Dale Lambley, a special assistant to the Kansas Secretary of Agriculture, said his office had been on a "crusade" during the past year to educate farmers, ranchers and homeowners who use the chemical.
Lambley said the effort was worth it because chemical drift could derail important efforts by farmers to diversify the state's agriculture economy.
The weed killer also has damaged some of the state's emerging cotton crop. Lambley estimated 20,000 acres of the state's 150,000 acres of cotton suffered damage from spray drift during the past year. Pecan growers in southeastern Kansas also have reported problems with the spray.

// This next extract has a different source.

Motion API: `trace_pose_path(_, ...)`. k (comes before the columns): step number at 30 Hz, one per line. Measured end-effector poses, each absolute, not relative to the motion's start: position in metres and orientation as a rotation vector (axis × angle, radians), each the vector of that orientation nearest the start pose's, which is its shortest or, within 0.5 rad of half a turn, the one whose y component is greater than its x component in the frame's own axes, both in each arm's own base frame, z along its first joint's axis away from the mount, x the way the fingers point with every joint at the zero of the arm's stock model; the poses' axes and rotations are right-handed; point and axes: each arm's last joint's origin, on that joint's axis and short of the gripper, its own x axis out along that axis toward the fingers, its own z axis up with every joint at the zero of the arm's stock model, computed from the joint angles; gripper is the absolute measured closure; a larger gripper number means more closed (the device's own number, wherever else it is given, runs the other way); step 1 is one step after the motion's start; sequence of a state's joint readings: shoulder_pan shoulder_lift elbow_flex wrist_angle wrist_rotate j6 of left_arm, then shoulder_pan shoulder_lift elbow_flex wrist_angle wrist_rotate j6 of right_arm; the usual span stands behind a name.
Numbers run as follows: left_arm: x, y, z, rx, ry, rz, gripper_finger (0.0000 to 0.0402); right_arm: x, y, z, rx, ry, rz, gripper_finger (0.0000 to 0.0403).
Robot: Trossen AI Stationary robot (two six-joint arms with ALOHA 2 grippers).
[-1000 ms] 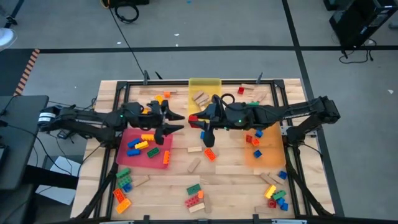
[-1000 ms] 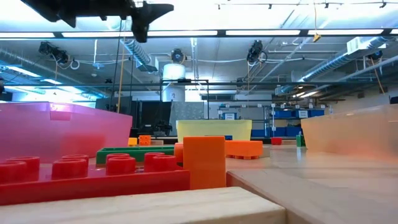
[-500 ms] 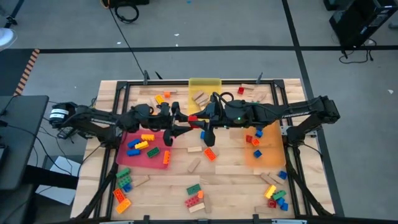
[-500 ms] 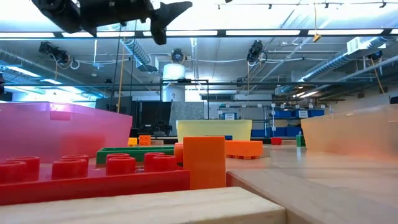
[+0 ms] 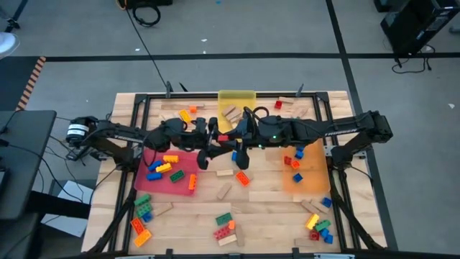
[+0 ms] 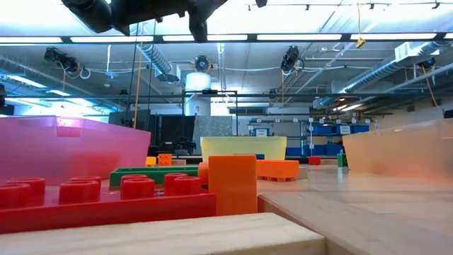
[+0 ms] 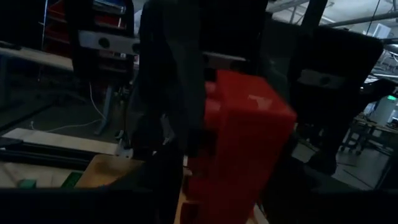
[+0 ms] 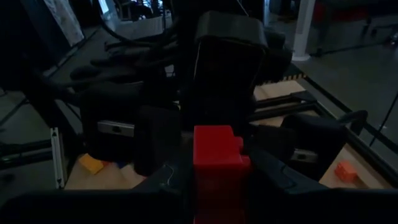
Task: Sort blocks by size
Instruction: Put the 3 stud red game piece into the pink bin
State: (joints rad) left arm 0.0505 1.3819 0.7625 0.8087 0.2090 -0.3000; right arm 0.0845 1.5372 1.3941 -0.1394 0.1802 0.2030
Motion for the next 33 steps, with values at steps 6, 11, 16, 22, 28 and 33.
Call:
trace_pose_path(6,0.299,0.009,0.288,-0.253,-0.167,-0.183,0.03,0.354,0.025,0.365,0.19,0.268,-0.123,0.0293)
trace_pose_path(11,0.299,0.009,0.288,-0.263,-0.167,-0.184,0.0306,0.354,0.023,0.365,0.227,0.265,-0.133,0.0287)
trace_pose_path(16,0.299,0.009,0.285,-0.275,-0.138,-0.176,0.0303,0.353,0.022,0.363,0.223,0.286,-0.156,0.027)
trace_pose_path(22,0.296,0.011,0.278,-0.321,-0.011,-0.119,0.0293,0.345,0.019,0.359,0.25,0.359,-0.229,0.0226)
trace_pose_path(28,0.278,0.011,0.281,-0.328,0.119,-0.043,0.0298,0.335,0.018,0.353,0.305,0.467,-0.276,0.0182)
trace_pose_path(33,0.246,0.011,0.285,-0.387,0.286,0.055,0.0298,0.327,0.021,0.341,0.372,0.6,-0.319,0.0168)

Estimates on how much monetary value the crops have lost aren't available, but Lambley is convinced the issue has the potential to cause farmers to turn away from the potentially lucrative crops.
"We want to promote these new types of crops," Lambley said. "They have the potential to be great economic crops, but we have to do a better job of learning how to live with them."
The Kansas Department of Agriculture documented two complaints of spray damage last year in Douglas County. This year there have been five cases reported, and agriculture officials suspect many home gardeners simply don't report the damage.
Lambley said Douglas County is an example of where many farmers are planting nontraditional crops -- everything from grapes to large scale fruit and vegetable gardens -- that are more susceptible to spray damage than traditional crops like corn or wheat.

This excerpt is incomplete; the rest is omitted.